#### Material provided

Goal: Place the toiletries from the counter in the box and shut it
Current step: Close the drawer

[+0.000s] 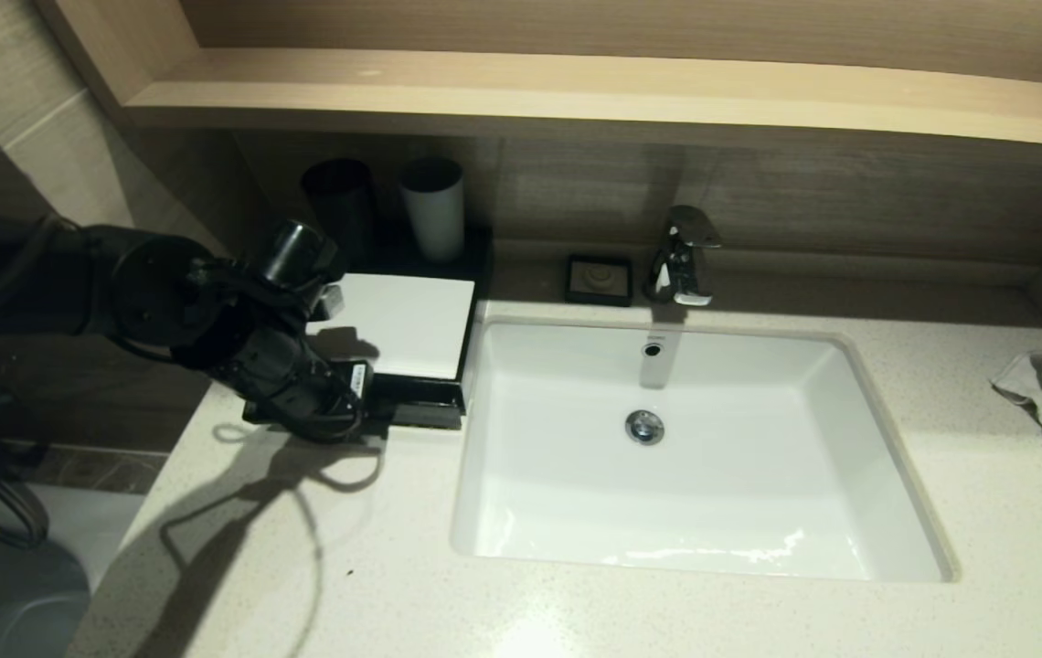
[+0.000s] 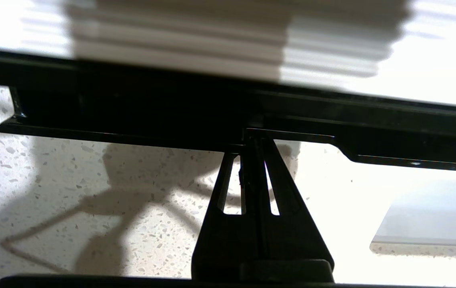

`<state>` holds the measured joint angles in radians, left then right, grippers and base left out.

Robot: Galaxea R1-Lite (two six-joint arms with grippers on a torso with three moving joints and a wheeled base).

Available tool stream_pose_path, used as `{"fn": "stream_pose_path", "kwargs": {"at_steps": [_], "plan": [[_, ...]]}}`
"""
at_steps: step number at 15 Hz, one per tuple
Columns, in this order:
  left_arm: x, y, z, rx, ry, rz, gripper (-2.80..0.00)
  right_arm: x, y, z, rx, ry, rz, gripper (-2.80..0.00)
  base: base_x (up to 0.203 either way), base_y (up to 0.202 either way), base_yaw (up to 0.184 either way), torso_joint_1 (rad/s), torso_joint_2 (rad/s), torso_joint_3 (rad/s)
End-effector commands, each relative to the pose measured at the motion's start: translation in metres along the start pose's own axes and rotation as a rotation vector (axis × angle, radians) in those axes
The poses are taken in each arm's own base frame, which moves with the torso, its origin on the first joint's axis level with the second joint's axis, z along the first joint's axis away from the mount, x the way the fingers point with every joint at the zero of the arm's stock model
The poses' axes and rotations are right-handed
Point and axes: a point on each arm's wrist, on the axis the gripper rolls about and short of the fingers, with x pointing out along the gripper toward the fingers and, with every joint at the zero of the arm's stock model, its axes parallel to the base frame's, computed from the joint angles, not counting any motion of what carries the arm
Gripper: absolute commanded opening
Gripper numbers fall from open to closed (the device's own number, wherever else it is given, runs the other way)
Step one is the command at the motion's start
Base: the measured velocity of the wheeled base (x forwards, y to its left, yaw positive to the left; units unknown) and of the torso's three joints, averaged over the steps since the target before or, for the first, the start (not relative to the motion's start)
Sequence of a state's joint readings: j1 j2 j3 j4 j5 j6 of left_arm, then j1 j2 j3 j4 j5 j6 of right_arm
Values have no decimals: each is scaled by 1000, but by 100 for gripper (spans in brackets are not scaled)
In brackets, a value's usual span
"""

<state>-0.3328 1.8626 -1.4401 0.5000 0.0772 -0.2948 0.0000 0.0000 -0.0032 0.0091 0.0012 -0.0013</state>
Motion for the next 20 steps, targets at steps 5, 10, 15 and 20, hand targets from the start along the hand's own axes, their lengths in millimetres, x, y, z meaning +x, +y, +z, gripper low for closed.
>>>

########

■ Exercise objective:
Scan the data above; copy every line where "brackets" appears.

■ The completed task:
Values have no decimals: each is scaled by 1000, but by 100 for gripper (spans in brackets are not scaled)
In brackets, a value's usual span

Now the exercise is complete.